Instructions for the task
Copy only what lies from the line containing "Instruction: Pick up" through the line containing "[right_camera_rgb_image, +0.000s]" in the entries below, keeping both end lines exact and dropping every picture.

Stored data
--- --- ---

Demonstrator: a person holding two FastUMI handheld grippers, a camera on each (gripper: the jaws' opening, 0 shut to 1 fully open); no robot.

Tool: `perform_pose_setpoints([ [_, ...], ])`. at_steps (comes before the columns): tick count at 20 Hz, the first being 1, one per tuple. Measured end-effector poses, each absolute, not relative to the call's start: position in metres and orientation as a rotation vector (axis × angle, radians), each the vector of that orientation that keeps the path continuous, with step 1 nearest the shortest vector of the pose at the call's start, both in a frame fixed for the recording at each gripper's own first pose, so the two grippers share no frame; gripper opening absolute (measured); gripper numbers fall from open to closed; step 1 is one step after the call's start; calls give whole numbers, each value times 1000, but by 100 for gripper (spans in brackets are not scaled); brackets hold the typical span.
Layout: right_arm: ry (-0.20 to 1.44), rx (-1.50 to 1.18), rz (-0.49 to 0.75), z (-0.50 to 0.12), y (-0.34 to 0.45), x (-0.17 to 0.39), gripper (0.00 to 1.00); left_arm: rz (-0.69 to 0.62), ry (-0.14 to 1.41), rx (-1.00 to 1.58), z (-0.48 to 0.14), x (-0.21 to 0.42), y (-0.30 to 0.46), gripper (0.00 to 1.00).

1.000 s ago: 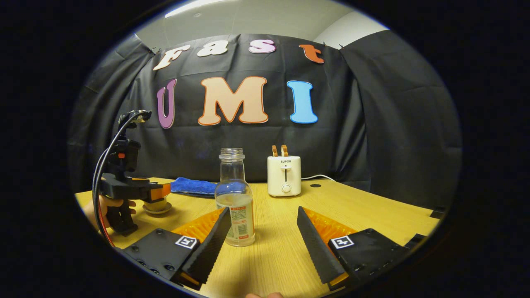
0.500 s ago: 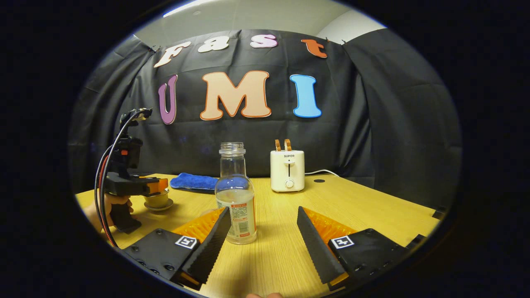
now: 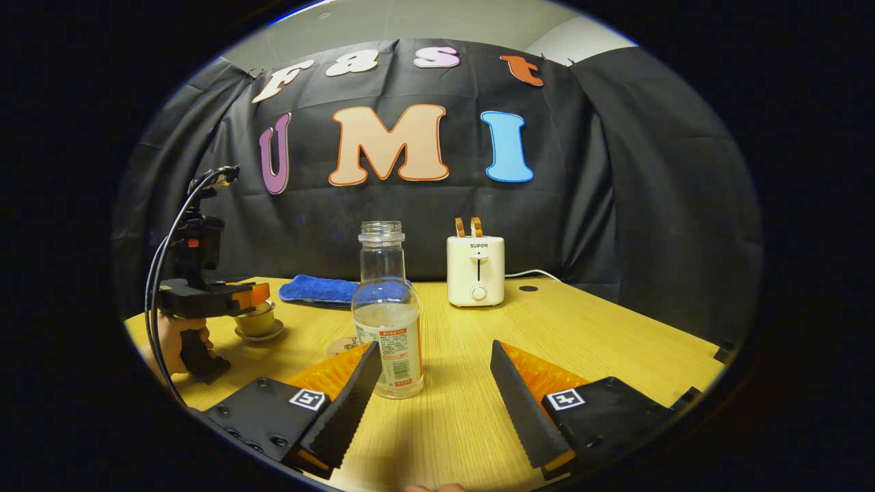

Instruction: Open the teacup lid with one hand, grasp the water bottle and pour water into the teacup with the other hand; after pouring, place the water bottle on the coaster and then close the teacup lid.

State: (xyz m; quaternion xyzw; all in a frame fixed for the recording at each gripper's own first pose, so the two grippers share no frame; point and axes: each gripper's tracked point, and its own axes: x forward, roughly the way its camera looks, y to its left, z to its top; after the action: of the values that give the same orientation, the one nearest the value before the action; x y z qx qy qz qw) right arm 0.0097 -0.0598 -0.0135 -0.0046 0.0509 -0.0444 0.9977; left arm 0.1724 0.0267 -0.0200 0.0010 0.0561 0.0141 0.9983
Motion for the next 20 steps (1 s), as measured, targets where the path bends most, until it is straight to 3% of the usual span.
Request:
perform_pose_setpoints([
  [11,38,-7,-72,-3,-57,5,100,19,-71,62,27,131,20,26],
  [20,25,-3,-9,-1,-29,12,99,61,7,58,-2,43,63,26],
])
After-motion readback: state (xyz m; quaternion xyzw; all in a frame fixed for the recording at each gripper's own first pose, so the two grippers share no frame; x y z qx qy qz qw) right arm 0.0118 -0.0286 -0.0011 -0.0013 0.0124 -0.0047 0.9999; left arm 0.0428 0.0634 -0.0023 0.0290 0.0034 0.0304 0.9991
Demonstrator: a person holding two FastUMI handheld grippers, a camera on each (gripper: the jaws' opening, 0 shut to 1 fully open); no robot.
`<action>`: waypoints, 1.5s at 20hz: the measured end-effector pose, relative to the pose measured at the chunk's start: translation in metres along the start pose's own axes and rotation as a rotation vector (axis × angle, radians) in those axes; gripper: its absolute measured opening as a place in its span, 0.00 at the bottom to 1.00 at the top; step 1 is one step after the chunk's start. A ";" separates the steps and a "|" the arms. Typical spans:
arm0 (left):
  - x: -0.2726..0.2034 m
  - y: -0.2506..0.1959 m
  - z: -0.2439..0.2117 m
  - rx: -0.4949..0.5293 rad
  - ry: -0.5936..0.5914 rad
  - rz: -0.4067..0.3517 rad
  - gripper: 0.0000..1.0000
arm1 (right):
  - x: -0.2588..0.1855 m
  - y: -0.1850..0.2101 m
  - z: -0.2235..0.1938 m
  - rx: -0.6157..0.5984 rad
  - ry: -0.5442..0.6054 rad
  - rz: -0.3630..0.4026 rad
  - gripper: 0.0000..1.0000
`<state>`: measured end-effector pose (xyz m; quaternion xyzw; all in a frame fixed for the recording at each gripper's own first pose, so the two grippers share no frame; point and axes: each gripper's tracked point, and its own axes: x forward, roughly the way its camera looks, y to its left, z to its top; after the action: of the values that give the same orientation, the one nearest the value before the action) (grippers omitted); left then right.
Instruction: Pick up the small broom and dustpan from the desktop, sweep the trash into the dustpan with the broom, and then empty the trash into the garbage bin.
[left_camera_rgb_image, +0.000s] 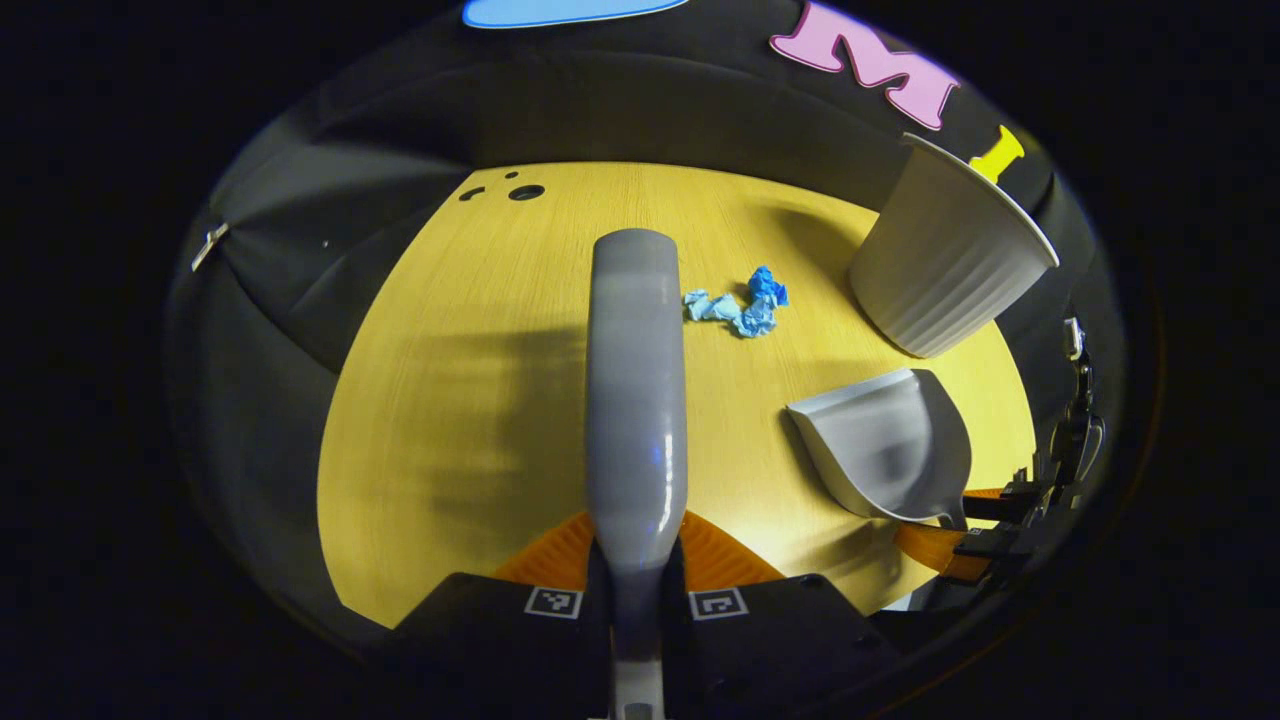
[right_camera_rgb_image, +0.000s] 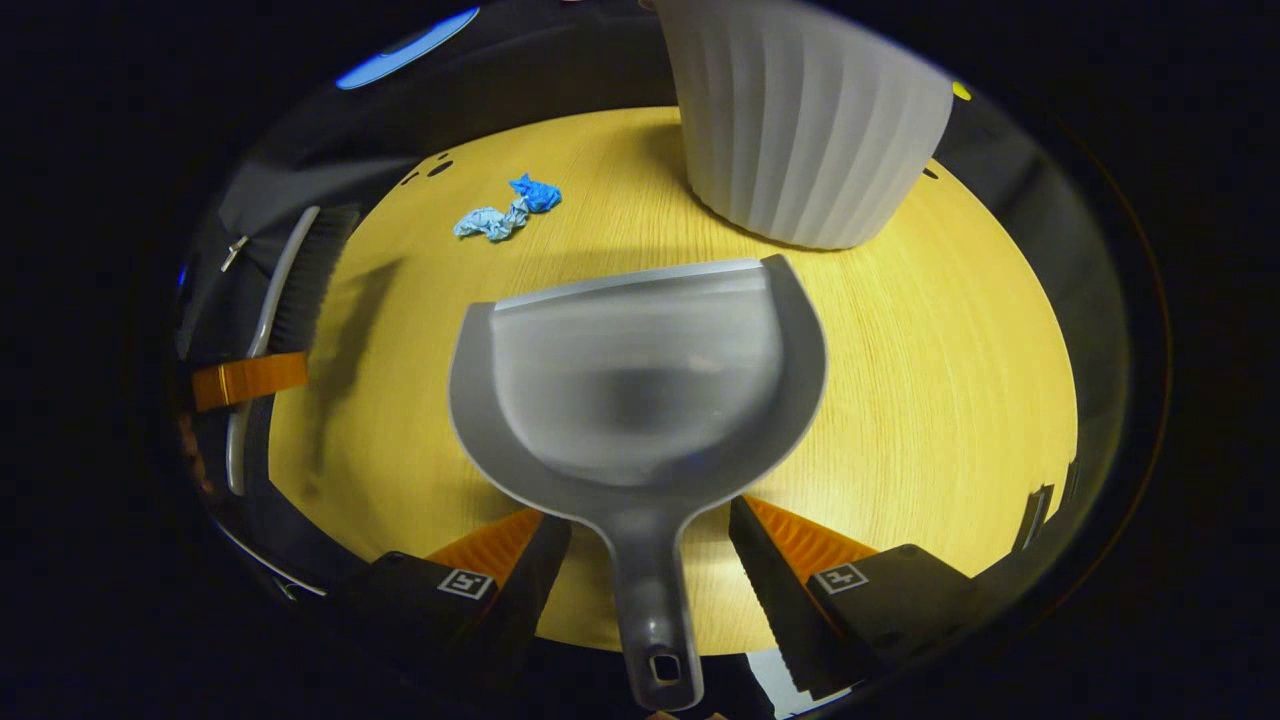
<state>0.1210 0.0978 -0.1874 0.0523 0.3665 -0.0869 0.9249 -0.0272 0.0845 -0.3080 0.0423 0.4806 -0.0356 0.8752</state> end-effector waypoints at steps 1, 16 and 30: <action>0.005 0.005 0.006 0.028 -0.005 0.010 0.24 | 0.004 0.002 0.000 -0.008 0.004 0.001 0.99; 0.114 0.025 0.084 0.288 0.141 0.015 0.24 | 0.016 -0.004 0.008 -0.076 0.089 0.077 0.37; 0.149 -0.010 0.144 0.809 0.250 -0.010 0.25 | 0.000 -0.050 0.001 -0.188 0.136 0.123 0.35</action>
<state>0.3218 0.0470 -0.1855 0.4197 0.4123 -0.2211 0.7778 -0.0322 0.0344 -0.3093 -0.0082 0.5367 0.0665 0.8411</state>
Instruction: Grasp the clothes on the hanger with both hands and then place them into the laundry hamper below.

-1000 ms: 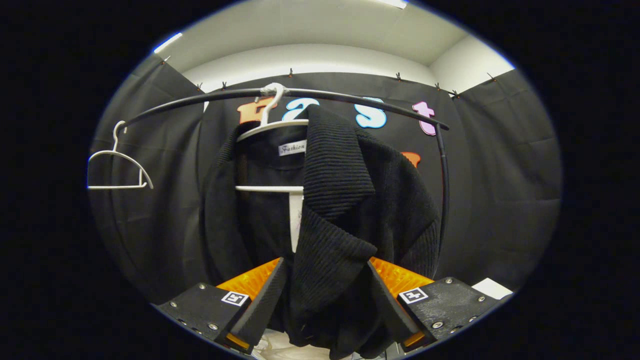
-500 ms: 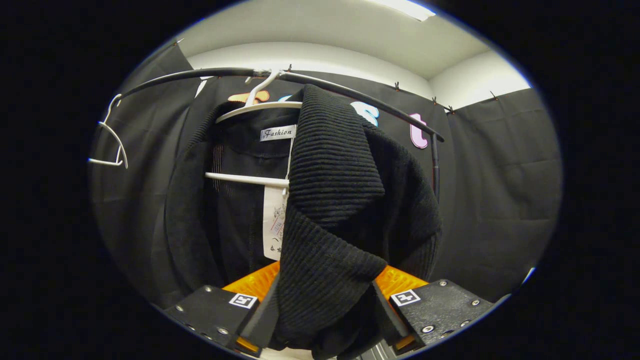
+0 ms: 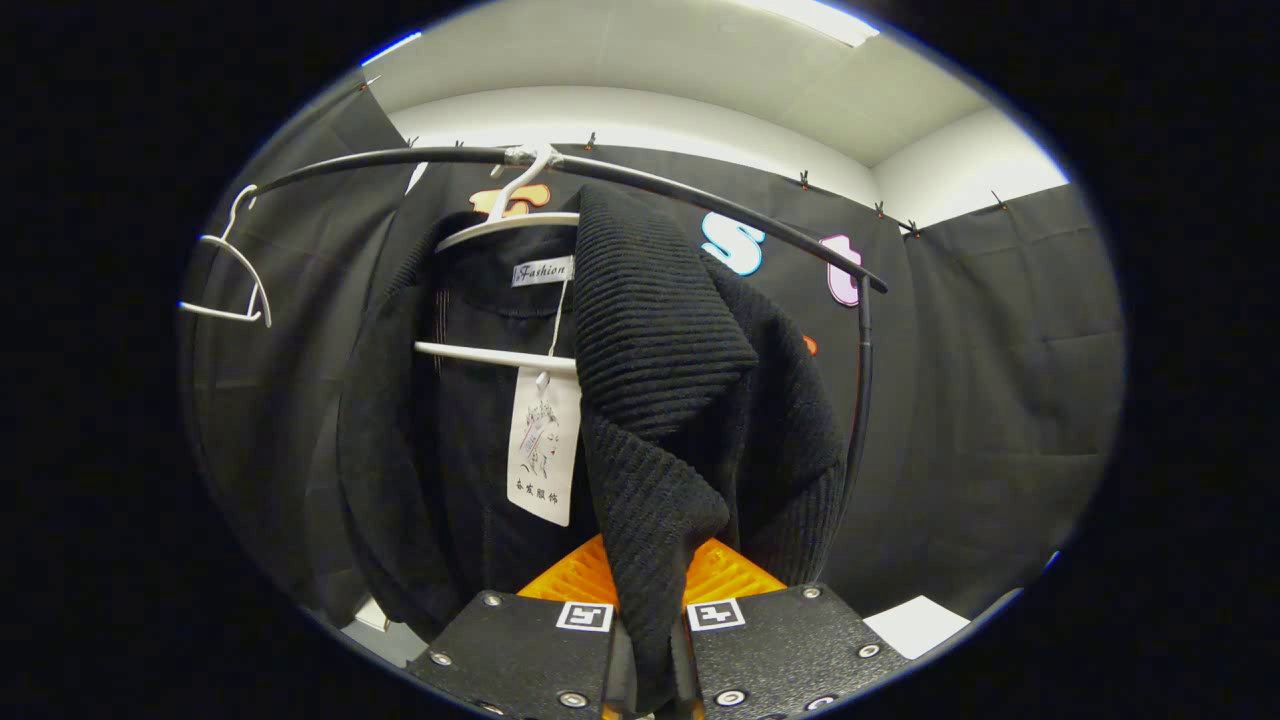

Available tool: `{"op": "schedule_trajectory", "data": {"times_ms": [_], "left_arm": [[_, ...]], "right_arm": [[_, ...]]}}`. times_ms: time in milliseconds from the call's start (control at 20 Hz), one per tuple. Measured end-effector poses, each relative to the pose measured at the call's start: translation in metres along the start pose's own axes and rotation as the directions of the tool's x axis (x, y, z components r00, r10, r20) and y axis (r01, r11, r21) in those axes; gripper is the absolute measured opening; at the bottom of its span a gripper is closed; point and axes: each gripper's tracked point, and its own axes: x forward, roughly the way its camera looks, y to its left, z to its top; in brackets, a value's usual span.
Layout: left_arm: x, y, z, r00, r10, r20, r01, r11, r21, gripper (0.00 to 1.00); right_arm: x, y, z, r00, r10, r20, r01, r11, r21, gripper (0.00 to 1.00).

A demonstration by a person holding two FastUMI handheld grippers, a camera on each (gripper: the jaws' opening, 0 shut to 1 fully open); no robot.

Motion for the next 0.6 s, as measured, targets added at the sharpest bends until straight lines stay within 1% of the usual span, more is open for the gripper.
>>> {"op": "schedule_trajectory", "data": {"times_ms": [50, 100, 150, 200, 250, 300, 350, 400, 450, 550, 600], "left_arm": [[0.009, -0.008, 0.001, 1.000, -0.022, 0.001, 0.022, 1.000, -0.006, 0.96], [0.018, -0.015, 0.000, 0.999, -0.043, 0.004, 0.043, 0.999, -0.010, 0.96], [0.029, -0.025, 0.000, 0.998, -0.066, 0.010, 0.066, 0.998, -0.016, 0.93], [0.040, -0.038, 0.000, 0.995, -0.093, 0.018, 0.094, 0.995, -0.024, 0.95], [0.053, -0.053, -0.001, 0.992, -0.127, 0.025, 0.128, 0.991, -0.037, 0.96], [0.065, -0.067, -0.005, 0.987, -0.160, 0.025, 0.161, 0.986, -0.050, 0.93], [0.079, -0.083, -0.010, 0.982, -0.190, 0.023, 0.191, 0.980, -0.060, 0.96], [0.092, -0.097, -0.015, 0.976, -0.218, 0.016, 0.218, 0.974, -0.067, 0.96], [0.106, -0.112, -0.020, 0.970, -0.243, 0.014, 0.244, 0.967, -0.070, 0.93], [0.135, -0.139, -0.034, 0.961, -0.277, 0.005, 0.276, 0.960, -0.052, 1.00], [0.150, -0.148, -0.041, 0.960, -0.280, -0.002, 0.280, 0.959, -0.041, 0.96]], "right_arm": [[-0.005, -0.001, 0.004, 1.000, 0.000, 0.005, 0.000, 1.000, 0.000, 0.08], [-0.011, -0.003, 0.011, 1.000, -0.006, 0.021, 0.006, 1.000, 0.000, 0.08], [-0.017, -0.004, 0.017, 0.999, -0.008, 0.036, 0.008, 1.000, -0.001, 0.14], [-0.023, -0.004, 0.022, 0.999, -0.001, 0.048, 0.001, 1.000, -0.003, 0.06], [-0.029, -0.003, 0.027, 0.998, 0.007, 0.054, -0.007, 1.000, -0.009, 0.06], [-0.035, -0.003, 0.031, 0.998, 0.011, 0.060, -0.010, 1.000, -0.012, 0.06], [-0.040, -0.003, 0.036, 0.998, 0.015, 0.068, -0.013, 1.000, -0.016, 0.06], [-0.043, -0.004, 0.040, 0.997, 0.012, 0.076, -0.011, 1.000, -0.018, 0.06], [-0.047, -0.004, 0.043, 0.997, 0.010, 0.078, -0.009, 1.000, -0.020, 0.06], [-0.052, -0.004, 0.046, 0.997, 0.000, 0.076, 0.001, 1.000, -0.021, 0.06], [-0.053, -0.003, 0.046, 0.997, -0.006, 0.071, 0.008, 1.000, -0.023, 0.06]]}}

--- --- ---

Answer
Instruction: Pick up the small broom and dustpan from the desktop, sweep the trash into the dustpan with the broom, and then empty the trash into the garbage bin.
[left_camera_rgb_image, +0.000s] 
[right_camera_rgb_image, +0.000s] 

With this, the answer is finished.